Biden is preparing his speech during one of the most consequential stretches of his presidency. In addition to the expanding invasion of Ukraine, on Friday he announced Ketanji Brown Jackson as his nominee for the Supreme Court seat being vacated by Justice Stephen Breyer, who is retiring.
Jackson, a judge on the U.S. Court of Appeals for the District of Columbia Circuit, would be the first Black woman to serve on the nation's highest court if she is confirmed by the Senate. The nomination kicks off a closely watched process in the Senate, where Democrats have a slim majority.
The Centers for Disease Control and Prevention also released looser guidelines for when Americans should wear masks to limit the spread of the coronavirus. Instead of focusing on caseloads, which are harder to control because of the more transmissible omicron variant, the agency is setting benchmarks based on hospitalizations, a sign that it is shifting to a new phase of the pandemic where the virus is viewed as a more manageable threat.
Michael Beschloss, a presidential historian, said that for Biden, the State of the Union speech is "going to be one of the largest audiences he has, and it happens at the confluence of historic moments.”

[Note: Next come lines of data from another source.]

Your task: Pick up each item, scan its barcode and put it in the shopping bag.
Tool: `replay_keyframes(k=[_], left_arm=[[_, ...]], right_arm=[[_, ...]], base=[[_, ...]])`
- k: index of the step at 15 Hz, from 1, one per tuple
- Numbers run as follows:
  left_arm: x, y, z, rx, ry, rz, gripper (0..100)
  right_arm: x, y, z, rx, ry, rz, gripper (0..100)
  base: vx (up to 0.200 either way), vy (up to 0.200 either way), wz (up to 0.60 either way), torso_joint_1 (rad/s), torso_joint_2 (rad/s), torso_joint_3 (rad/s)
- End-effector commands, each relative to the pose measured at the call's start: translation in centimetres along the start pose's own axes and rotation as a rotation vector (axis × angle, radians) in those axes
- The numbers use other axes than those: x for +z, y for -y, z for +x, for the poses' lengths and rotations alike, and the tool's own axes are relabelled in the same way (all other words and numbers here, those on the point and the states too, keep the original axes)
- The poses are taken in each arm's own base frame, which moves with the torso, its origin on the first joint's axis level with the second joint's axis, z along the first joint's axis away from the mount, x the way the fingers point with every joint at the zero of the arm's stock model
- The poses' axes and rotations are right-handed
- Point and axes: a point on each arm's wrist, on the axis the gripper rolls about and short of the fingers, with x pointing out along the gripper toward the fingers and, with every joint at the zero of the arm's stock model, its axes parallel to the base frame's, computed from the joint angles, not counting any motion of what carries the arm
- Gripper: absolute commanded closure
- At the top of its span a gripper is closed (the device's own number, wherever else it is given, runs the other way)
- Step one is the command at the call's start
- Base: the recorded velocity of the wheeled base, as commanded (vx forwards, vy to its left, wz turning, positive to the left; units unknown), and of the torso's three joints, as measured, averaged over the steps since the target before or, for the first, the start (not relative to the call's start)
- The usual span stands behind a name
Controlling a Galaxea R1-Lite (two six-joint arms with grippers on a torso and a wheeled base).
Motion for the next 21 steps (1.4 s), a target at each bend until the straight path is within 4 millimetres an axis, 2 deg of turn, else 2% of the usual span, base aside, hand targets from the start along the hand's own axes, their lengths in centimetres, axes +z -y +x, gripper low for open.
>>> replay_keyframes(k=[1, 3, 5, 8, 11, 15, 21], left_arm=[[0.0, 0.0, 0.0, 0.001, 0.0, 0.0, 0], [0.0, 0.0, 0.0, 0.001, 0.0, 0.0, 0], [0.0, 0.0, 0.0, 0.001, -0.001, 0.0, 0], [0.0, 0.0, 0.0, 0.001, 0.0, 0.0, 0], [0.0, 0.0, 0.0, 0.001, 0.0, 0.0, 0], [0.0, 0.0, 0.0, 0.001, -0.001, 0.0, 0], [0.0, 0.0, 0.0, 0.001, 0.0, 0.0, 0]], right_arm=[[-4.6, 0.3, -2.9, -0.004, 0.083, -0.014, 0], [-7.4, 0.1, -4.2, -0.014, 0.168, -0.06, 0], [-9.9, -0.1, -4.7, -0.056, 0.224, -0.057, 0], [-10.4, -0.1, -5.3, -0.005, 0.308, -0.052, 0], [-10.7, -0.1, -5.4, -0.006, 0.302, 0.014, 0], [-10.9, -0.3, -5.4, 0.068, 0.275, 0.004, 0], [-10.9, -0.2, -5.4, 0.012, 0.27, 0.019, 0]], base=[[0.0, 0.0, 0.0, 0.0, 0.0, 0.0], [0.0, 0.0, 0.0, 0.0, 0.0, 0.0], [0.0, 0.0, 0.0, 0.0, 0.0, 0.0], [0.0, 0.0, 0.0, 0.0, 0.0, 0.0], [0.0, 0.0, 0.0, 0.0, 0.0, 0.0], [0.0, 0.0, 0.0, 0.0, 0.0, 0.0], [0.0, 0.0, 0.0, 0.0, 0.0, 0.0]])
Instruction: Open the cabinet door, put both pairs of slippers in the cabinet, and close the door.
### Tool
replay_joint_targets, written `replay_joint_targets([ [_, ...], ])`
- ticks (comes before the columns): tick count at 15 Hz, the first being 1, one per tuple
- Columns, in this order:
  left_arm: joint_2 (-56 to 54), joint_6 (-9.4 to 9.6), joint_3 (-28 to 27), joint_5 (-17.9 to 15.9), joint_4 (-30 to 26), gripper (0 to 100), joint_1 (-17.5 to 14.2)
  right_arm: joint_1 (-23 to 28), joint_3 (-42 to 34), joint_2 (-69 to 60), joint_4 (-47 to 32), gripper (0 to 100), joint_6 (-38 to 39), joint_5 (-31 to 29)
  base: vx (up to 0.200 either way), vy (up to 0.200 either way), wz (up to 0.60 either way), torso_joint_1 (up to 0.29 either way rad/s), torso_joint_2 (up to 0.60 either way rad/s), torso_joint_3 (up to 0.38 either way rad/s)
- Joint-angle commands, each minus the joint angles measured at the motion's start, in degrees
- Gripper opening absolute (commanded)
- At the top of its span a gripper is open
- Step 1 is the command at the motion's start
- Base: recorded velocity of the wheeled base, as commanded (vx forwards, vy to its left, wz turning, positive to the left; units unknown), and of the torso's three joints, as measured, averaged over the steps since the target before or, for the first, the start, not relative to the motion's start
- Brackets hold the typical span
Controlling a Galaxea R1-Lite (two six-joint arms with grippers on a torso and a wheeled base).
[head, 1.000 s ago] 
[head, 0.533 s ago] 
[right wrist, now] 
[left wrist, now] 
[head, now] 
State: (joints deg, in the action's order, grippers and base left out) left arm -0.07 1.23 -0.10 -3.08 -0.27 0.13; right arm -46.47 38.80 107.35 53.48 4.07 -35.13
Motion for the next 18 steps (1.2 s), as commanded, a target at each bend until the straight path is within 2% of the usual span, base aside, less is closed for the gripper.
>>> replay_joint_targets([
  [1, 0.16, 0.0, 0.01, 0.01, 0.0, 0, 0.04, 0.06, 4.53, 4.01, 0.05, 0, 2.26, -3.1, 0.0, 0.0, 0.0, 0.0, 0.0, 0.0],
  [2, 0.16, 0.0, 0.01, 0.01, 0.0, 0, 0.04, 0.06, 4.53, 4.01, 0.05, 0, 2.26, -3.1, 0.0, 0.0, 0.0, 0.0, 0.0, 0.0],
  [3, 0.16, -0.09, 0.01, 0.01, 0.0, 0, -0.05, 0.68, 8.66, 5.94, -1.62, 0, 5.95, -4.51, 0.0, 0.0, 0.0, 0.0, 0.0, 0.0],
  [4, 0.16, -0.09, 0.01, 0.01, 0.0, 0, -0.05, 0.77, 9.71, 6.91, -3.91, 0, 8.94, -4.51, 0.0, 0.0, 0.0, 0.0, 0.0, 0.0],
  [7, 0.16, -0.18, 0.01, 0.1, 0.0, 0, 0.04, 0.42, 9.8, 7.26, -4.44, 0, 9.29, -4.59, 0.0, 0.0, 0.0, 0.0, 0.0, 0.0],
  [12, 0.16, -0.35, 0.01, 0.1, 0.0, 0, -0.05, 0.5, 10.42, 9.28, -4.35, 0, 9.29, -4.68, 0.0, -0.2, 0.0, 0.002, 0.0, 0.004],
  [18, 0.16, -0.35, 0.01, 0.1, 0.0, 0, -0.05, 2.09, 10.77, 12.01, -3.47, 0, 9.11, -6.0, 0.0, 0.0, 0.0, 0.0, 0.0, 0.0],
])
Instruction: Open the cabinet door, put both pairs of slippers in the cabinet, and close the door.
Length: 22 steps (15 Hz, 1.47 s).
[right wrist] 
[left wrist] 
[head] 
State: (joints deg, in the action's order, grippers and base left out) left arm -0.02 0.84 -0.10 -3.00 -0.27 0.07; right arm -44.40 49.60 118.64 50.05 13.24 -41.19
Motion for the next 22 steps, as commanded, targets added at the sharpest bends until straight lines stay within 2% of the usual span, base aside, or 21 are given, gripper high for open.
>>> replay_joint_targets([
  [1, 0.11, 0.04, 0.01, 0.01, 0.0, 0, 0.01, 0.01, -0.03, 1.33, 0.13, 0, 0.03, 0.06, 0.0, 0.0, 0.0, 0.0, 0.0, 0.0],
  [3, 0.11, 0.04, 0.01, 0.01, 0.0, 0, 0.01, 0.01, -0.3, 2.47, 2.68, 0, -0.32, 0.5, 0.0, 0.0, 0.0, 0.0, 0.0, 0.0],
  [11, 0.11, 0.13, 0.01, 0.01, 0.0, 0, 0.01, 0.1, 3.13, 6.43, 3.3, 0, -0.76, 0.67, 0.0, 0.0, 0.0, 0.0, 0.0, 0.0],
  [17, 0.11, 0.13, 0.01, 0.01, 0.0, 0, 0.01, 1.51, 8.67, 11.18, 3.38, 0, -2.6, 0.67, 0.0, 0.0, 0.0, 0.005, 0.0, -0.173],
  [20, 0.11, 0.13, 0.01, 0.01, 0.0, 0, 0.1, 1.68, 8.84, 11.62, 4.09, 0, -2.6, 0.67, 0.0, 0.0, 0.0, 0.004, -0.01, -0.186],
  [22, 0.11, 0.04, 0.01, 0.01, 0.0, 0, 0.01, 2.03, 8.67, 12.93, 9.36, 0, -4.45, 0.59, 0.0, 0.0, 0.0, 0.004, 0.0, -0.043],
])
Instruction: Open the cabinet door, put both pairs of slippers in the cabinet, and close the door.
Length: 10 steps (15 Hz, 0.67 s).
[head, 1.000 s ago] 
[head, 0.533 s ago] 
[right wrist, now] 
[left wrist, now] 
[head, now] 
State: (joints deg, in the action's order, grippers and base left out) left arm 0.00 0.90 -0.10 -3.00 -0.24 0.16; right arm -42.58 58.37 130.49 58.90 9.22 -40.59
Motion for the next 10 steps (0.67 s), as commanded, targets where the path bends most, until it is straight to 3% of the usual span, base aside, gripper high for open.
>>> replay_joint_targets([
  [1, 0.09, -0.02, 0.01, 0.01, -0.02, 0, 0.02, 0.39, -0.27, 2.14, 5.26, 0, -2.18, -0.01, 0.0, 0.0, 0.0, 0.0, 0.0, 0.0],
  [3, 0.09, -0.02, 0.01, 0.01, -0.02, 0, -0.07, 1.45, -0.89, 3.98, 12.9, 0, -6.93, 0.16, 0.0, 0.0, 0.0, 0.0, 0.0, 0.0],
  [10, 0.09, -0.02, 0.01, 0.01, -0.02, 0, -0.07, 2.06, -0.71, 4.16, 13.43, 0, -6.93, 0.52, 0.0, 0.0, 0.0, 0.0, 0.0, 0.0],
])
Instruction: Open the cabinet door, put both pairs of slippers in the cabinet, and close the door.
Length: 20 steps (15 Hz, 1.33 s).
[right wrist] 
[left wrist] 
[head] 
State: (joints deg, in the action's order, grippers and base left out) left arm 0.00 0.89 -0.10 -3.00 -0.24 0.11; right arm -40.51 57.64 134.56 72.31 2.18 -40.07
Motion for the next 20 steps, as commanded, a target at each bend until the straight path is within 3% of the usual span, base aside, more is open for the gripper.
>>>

“It’s one rare opportunity for a president to lift his voice above the noise," Beschloss said. "He doesn’t have very many of those opportunities.”
Making fresh promises to American voters could be difficult when so many of Biden's initial proposals have stalled. Some ideas were outright abandoned, such as free community college.
Others became mired in negotiations over the president's legislative agenda, known as “Build Back Better,” when Senate Democrats were unable to reach a consensus on the plan. Limits on the cost of prescription drugs, financial incentives for fighting climate change and free preschool are among the stranded proposals.
Biden has also failed to make progress on protecting voting rights,an effort he has described as central to protecting democracy. Republicans continue to pass laws at the state level to restrict ballot access, and former President Donald Trump has refused to abandon his baseless crusade to convince Americans that the last election was fraudulent.
Sometimes presidents have used speeches to Congress to rebound after difficult periods, such as President John F. Kennedy in 1961.
Days after taking office, he outlined his goals in a major speech. But within months, his administration was embarrassed by the botched Bay of Pigs invasion in Cuba, and Americans were discouraged by the Soviet Union's successful mission to send a cosmonaut into orbit.
So Kennedy swiftly returned to Congress to deliver another speech, where he famously pledged to put a man on the moon.
“That was a very specific effort to turn the page," Beschloss said.
He said Kennedy hoped "it would give a second wind to his administration, which it did.”